[Footnote 3: Webster, A Sermon Preached before the Honorable Council, etc.; Webster, Earnest Address to My Country on Slavery; Swan, A Dissuasion to Great Britain and the Colonies; Hopkins, Dialogue Concerning Slavery.]
[Footnote 4: Boucher, A View of the Causes and Consequences of the American Revolution, p. 39.]
[Footnote 5: Rush, An Address to the Inhabitants of, etc., p. 16.]
[Footnote 6: Smyth, Works of Franklin, vol. iv., p. 23; vol. v., p. 431.]
[Footnote 7: Wickersham, History of Ed. in Pa., p. 249.]
[Footnote 8: Ibid., p. 250; Special Report of the U.S. Com. of Ed., 1869, p. 375; African Repository, vol. iv., p. 61; Benezet, Observations; Benezet, A Serious Address to the Rulers of America.]
The aim of these workers was not merely to enable the Negroes to take over sufficient of Western civilization to become nominal Christians, not primarily to increase their economic efficiency, but to enlighten them because they are men. To strengthen their position these defendants of the education of the blacks cited the customs of the Greeks and Romans, who enslaved not the minds and wills, but only the bodies of men. Nor did these benefactors fail to mention the cases of ancient slaves, who, having the advantages of education, became poets, teachers, and philosophers, instrumental in the diffusion of knowledge among the higher classes. There was still the idea of Cotton Mather, who was willing to treat his servants as part of the family, and to employ such of them as were competent to teach his children lessons of piety.[1]
[Footnote 1: Meade, Sermons of Thomas Bacon, appendix.]

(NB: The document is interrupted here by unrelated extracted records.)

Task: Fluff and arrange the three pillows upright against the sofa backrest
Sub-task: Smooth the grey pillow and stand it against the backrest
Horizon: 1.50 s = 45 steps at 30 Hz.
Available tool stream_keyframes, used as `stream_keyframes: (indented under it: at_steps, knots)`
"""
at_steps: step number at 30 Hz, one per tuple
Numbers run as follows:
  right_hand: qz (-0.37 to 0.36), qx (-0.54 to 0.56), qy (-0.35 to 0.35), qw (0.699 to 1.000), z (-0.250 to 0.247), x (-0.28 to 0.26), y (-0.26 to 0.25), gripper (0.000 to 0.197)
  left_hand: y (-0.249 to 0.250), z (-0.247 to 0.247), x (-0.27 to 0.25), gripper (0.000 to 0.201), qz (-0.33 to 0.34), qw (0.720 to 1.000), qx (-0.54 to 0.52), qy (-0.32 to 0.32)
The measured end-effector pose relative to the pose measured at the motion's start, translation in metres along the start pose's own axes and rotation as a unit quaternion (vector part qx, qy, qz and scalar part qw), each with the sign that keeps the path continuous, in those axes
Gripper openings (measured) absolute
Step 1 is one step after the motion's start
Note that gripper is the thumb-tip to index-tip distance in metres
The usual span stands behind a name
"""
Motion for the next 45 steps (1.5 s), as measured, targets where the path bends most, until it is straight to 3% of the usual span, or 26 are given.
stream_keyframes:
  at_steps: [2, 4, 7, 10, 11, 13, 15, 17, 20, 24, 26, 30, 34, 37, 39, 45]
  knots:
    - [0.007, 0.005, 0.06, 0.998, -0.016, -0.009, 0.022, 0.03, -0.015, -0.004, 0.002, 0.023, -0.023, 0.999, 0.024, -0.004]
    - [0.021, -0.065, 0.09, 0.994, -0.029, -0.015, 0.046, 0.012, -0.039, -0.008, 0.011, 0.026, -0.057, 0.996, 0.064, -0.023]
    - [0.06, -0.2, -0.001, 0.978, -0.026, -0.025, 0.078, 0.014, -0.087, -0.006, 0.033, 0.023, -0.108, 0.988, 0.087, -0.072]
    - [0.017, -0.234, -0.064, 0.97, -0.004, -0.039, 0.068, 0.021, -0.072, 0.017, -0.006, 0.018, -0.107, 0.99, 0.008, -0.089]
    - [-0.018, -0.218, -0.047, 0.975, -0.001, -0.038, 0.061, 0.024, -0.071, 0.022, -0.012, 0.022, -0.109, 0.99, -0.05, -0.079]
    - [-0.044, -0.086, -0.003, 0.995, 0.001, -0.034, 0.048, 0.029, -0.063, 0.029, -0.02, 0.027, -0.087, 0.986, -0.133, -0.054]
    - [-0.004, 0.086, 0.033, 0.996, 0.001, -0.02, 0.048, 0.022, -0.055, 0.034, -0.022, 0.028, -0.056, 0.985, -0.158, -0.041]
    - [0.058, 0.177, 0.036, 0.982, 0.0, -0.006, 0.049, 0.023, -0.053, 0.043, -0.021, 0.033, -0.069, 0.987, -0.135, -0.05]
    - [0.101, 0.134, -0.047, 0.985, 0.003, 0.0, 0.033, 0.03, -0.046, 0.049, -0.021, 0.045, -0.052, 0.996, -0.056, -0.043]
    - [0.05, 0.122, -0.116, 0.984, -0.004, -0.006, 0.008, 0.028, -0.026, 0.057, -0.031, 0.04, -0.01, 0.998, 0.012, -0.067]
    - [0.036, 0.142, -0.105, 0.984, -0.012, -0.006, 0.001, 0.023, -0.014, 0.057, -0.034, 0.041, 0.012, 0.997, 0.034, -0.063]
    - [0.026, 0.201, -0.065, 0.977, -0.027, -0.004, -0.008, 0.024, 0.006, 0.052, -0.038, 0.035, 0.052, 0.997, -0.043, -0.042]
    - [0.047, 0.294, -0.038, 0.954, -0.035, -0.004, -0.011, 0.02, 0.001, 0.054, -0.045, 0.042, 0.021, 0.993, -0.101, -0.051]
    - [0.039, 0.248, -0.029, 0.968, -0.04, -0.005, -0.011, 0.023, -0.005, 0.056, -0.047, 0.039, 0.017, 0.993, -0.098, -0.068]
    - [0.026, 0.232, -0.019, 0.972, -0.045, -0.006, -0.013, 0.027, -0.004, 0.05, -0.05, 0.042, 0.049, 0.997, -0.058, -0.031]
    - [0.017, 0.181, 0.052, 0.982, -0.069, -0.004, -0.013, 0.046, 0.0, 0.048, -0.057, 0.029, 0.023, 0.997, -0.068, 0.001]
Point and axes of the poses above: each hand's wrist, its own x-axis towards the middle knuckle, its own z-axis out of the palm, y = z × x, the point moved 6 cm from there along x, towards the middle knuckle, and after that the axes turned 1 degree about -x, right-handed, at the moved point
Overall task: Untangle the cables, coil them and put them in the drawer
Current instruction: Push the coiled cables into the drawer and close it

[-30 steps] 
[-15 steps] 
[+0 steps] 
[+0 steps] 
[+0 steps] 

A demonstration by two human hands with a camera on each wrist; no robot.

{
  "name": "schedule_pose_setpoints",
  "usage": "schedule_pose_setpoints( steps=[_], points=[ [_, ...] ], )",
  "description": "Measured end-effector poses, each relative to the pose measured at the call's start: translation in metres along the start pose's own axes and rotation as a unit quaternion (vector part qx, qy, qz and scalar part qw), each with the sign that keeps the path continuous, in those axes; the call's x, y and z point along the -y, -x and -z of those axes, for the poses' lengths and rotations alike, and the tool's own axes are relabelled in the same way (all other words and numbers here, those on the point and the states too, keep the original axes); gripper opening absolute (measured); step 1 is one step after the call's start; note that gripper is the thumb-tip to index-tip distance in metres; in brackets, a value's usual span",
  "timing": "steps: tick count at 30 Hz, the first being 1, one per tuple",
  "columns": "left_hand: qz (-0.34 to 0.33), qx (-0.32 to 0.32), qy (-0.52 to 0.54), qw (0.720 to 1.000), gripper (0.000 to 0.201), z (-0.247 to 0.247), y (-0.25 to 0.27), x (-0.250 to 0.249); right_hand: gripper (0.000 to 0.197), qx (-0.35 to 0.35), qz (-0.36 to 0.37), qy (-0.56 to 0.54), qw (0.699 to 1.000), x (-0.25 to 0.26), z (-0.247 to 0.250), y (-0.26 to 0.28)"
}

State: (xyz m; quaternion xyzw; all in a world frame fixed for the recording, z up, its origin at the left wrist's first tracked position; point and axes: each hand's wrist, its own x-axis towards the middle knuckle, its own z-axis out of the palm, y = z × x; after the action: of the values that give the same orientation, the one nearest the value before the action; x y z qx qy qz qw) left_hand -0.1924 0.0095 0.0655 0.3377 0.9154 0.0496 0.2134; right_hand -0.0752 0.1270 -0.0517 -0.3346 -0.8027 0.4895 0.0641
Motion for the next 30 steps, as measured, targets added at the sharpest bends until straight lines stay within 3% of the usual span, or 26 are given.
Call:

The chief objection of these reformers to slavery was that its victims had no opportunity for mental improvement. “Othello,” a free person of color, contributing to the American Museum in 1788, made the institution responsible for the intellectual rudeness of the Negroes who, though “naturally possessed of strong sagacity and lively parts,” were by law and custom prohibited from being instructed in any kind of learning.[1] He styled this policy an effort to bolster up an institution that extinguished the “divine spark of the slave, crushed the bud of his genius, and kept him unacquainted with the world.” Dr. McLeod denounced slavery because it “debases a part of the human race” and tends “to destroy their intellectual powers."[2] “The slave from his infancy,” continued he, “is obliged implicitly to obey the will of another. There is no circumstance which can stimulate him to exercise his intellectual powers.” In his arraignment of this system Rev. David Rice complained that it was in the power of the master to deprive the slaves of all education, that they had not the opportunity for instructing conversation, that it was put out of their power to learn to read, and that their masters kept them from other means of information.[3] Slavery, therefore, must be abolished because it infringes upon the natural right of men to be enlightened.